#### [REQUIREMENT]
Scan the material for the word "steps", then return every line where it appears.
>>>>>
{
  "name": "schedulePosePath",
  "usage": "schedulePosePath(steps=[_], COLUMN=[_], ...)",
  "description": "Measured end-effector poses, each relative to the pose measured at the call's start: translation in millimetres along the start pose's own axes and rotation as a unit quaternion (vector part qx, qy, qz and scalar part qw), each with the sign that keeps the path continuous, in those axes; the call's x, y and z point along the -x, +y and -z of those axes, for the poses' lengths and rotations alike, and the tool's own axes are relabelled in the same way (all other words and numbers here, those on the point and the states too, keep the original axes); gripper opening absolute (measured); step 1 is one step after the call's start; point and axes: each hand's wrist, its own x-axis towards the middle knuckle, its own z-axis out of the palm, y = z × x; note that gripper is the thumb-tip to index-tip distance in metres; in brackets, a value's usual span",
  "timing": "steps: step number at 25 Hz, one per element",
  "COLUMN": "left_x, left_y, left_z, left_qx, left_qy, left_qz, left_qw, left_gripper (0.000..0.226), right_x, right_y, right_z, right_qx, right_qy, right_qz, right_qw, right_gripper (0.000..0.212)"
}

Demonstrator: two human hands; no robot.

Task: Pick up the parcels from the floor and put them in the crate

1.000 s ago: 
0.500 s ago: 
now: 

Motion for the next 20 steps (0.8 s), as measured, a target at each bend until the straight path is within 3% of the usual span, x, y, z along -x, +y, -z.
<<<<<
#### [ANSWER TO THIS EXERCISE]
  "usage": "schedulePosePath(steps=[_], COLUMN=[_], ...)",
  "timing": "steps: step number at 25 Hz, one per element",
Motion for the next 20 steps (0.8 s), as measured, a target at each bend until the straight path is within 3% of the usual span, x, y, z along -x, +y, -z.

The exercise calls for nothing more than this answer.